While paying off your mortgage can seem like a huge relief, with many people applauding your effort. But you don’t make money solely for the purpose of becoming debt free.
Here are some of the opportunity costs you could be missing while paying off your mortgage.
Cheapest money you’ll ever borrow
As of late, interest rates have been hovering around the 3.5% mark and are expected to stay around that range for the next year or more. A huge difference when compared with a whopping 18% in 1981.
But that’s the norm, most other types of debt have incredibly high interest rates when compared with current mortgage rates. Federal Student Loans? 6-7% on average. Credit Cards? Anywhere between 14-35% assuming you have good credit.
It’s always going to be the smarter decision to pay off the higher-interest debt, no matter where your finances are in life. No debt? that just means you have more opportunities to invest (which leads to our next point).
Throwing everything at your mortgage
If you’re like most Americans a few hundred dollars left over every month is rare. With that extra money, you may be thinking the smart move is pay off your home as quickly as possible so you can put the money elsewhere.

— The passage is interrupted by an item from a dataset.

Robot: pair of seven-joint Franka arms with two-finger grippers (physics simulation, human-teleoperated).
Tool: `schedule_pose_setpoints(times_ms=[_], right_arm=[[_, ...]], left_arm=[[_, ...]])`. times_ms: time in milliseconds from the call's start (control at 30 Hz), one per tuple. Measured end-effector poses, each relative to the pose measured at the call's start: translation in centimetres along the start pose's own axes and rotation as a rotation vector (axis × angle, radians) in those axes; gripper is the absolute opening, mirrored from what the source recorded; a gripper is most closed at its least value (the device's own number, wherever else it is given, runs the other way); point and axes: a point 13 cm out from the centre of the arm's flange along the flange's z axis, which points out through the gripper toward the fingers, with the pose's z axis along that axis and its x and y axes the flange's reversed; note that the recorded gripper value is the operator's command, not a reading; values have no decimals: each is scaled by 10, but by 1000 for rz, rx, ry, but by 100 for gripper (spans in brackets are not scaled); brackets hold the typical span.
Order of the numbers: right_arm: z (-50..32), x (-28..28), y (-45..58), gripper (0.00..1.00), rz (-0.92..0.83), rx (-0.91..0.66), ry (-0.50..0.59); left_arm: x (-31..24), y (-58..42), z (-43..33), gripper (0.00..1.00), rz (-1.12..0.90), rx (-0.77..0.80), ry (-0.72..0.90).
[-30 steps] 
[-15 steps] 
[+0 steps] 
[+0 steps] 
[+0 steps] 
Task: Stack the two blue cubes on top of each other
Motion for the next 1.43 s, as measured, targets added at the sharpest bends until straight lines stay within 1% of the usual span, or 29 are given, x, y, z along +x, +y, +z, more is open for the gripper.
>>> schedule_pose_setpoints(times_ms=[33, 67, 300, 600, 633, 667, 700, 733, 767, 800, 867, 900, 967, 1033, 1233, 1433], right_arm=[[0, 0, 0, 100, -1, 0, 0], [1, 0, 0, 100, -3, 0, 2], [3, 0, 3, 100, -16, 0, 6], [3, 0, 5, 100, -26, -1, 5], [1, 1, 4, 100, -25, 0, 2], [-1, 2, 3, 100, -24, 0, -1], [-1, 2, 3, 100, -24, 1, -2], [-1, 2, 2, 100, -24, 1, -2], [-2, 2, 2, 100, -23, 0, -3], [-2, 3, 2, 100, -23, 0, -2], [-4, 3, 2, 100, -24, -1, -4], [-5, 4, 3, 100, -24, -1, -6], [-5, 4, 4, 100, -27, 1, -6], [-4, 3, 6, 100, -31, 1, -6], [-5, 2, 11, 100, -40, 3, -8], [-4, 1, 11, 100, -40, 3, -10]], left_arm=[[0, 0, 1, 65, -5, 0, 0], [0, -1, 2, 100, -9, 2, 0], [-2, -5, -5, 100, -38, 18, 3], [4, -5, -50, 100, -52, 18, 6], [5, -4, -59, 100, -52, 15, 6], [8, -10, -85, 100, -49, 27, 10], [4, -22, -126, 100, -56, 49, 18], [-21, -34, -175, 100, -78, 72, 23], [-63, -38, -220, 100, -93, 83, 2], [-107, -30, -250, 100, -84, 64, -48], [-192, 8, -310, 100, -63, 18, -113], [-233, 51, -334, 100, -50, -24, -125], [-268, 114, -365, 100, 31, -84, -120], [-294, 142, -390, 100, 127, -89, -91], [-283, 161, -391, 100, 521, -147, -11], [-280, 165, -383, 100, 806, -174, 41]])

If your younger the best thing you can do is to invest any extra income. Time is one of your greatest assets.
Whether it’s the stock market, investment bonds, or physical commodities chances are you’re coming out much farther ahead than the extra 1-4% you’d pour into your mortgage.
Mortgage interest is tax deductible
During the first 15 years of your mortgage, your payments are mostly going towards the interest.
And guess what? Come to the end of the year, tax time, all that money you paid on the interest during the course of the year is deductible from your taxable income. Giving you a lowered amount of taxes you pay in or a potential refund.
A 401K or IRA has legal protection… a mortgage does not
In danger of being sued? In today’s society, if you have a heartbeat, the answer is probably yes.
The Employee Retirement Income Security Act of 1974 (ERISA) was made to protect private employer retirement plans, such as your 401k and pension against lawsuits (with the exception of divorces).
IRA’s are in a different ballpark though, as laws change from state to state, the general consensus being “no”, IRA’s aren’t included and can’t be taken.
Squaring away your home loan builds equity as time passes. In the event a lawsuit is brought against you, legal counselors can pull up your list of assets for leverage. Should they locate an enormous amount tied up in the value of your home, you can bet they will come for it.
Inflation devalues your money
As it stands now, you borrow money and then pay it back at a later date, a pretty good deal considering your paying back creditors with devalued currency.
What that means is your $200,000 (or whatever amount) that you agreed to pay back in the future isn’t worth as much as the day you signed the loan. Your dollar today is worth significantly more than it will be tomorrow.
Think of it this way, given our current inflation rate of 2.5% one dollar will be worth less than fifty cents 25 years from now.
You’d have to be crazy not to pay off your lender with cheaper money!
Obviously everyone’s situation is different and there might be some underlying incentive to pay off your loan early. But don’t forget there’s always property tax and homeowners insurance, you are never 100% in the clear.
If you want to retire smart and with a diverse portfolio of cash-flowing assets make sure not to put all your eggs in the mortgage basket.